ネッド・プライス報道官は「戦後70年間、日本は平和や民主主義、法の支配に対する揺るぎない献身を行動で示しており、すべての国の模範だ」とした上で、世界の平和と繁栄への貢献を首相が約束したことを評価。「安倍首相が、大戦中に日本が引き起こした苦しみに対して痛惜の念を示したことや、歴代内閣の立場を踏襲したことを歓迎する」と述べた。
 
手放しともいえる賛辞です。
考えてみれば、安倍談話を書いたのは外務官僚のはずで、彼らはつねにアメリカと連絡を取り合っているので、アメリカにほめられないことを書くわけがありません。
 
そのため“安倍カラー”は封印されてしまいました。
唯一“安倍カラー”らしいと思われるのは談話のこの部分でしょう。
 
 
 百年以上前の世界には、西洋諸国を中心とした国々の広大な植民地が、広がっていました。圧倒的な技術優位を背景に、植民地支配の波は、十九世紀、アジアにも押し寄せました。その危機感が、日本にとって、近代化の原動力となったことは、間違いありません。アジアで最初に立憲政治を打ち立て、独立を守り抜きました。日露戦争は、植民地支配のもとにあった、多くのアジアやアフリカの人々を勇気づけました。
 
 
この部分はあまり評判がよくないようです。確かに「日露戦争は、植民地支配のもとにあった、多くのアジアやアフリカの人々を勇気づけました」という表現は、最近テレビや出版物でよくある「日本はすごい」というのと同じで、自画自賛、自己満足です。
 
どうせ書くなら、「日露戦争とともに、日本軍による真珠湾攻撃は、多くのアジアやアフリカの人々を勇気づけました」と書いてもいいはずですが、それはアメリカ様がお許しになりません。
 
そもそも植民地主義の始まりから書き起こしたのは、植民地主義に走ったのは日本だけではないのに、日本だけ謝罪するのはおかしい、ということを(安倍首相は)言いたいからでしょう。しかし、この書き方ではそうはなりません(外務官僚が書いているので)。むしろ植民地主義のおかげで日本は近代化を達成することができたと読めます。
 
この書き方のなにがだめかというと、「圧倒的な技術優位」という言葉を使っているところです。これは「圧倒的な軍事力」と書くべきです。西洋諸国は圧倒的な軍事力を背景に次々と植民地化を進めたのです。日本にしても、黒船による脅し、薩英戦争、下関戦争と被害にあっています。

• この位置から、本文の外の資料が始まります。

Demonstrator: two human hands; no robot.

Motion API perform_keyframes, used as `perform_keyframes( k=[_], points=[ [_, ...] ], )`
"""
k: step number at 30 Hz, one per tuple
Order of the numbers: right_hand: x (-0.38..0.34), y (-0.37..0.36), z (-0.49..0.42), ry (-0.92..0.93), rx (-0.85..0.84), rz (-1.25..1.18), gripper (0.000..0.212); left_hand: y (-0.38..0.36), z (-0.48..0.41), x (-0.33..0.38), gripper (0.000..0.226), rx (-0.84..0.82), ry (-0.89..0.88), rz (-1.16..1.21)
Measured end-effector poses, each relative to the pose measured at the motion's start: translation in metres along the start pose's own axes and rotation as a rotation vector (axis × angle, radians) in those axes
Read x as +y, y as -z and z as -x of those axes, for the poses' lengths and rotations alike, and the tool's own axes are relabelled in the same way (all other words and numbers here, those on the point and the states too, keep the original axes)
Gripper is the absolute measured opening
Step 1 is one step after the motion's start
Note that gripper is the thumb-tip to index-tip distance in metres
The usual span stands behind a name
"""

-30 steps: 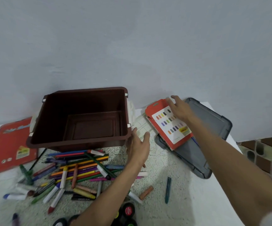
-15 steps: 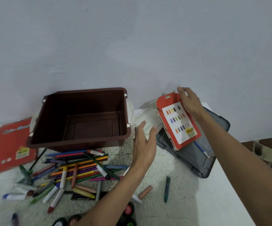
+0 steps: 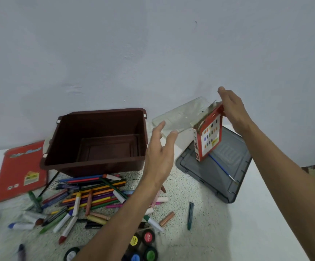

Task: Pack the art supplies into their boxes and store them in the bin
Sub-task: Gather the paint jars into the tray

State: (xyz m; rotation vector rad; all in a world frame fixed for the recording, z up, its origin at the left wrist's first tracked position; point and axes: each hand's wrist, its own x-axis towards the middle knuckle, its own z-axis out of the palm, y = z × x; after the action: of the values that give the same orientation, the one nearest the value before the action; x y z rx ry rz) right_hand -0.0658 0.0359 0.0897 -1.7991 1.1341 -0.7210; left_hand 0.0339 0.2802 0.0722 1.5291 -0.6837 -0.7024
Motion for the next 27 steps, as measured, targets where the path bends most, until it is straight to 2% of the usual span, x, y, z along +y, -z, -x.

つまり、最近はやりの言葉でいえば「力による現状変更」を西洋諸国は行ってきたのです。しかし、「技術優位」なんていう言葉を使ったのではなにも伝わってきません。
 
それから、植民地主義の背景には人種差別もありましたが、人種差別については言及がありません。
「日露戦争は、植民地支配のもとにあった、多くのアジアやアフリカの人々を勇気づけました」という表現は、「日露戦争は、植民地支配のもとで白人による人種差別に苦しんでいた多くの有色人種の人々を勇気づけました」と書けば、それなりに伝わります。
 
しかし、「欧米諸国は軍事力と人種差別でアジア、アフリカ、南アメリカを植民地化した」と主張すれば、欧米諸国の反発を買います。今の安倍政権にそれを言う勇気はありません。
 
日本が欧米にそれを言うのは、日本がまず植民地支配や侵略で苦しめた国に謝罪し、それらの国を味方につけてからのことです。
ところが、安倍首相や日本の右翼勢力は、ただアジアに謝罪したくないために欧米も同じことをやったと言っているわけで、こういう自国本位の発想では味方になってくれる国はありません。

 
アメリカは、日本が中国韓国と関係改善してくれることを望んでいますが、あまりにも関係が改善されて東アジア共同体みたいな方向に行くのは望んでいません。ある程度仲が悪くて、日本がアメリカに依存するというのがいちばんいいわけです。
今回の安倍談話は、その点でちょうどいい具合になっていて、それもアメリカが絶賛した理由でしょう。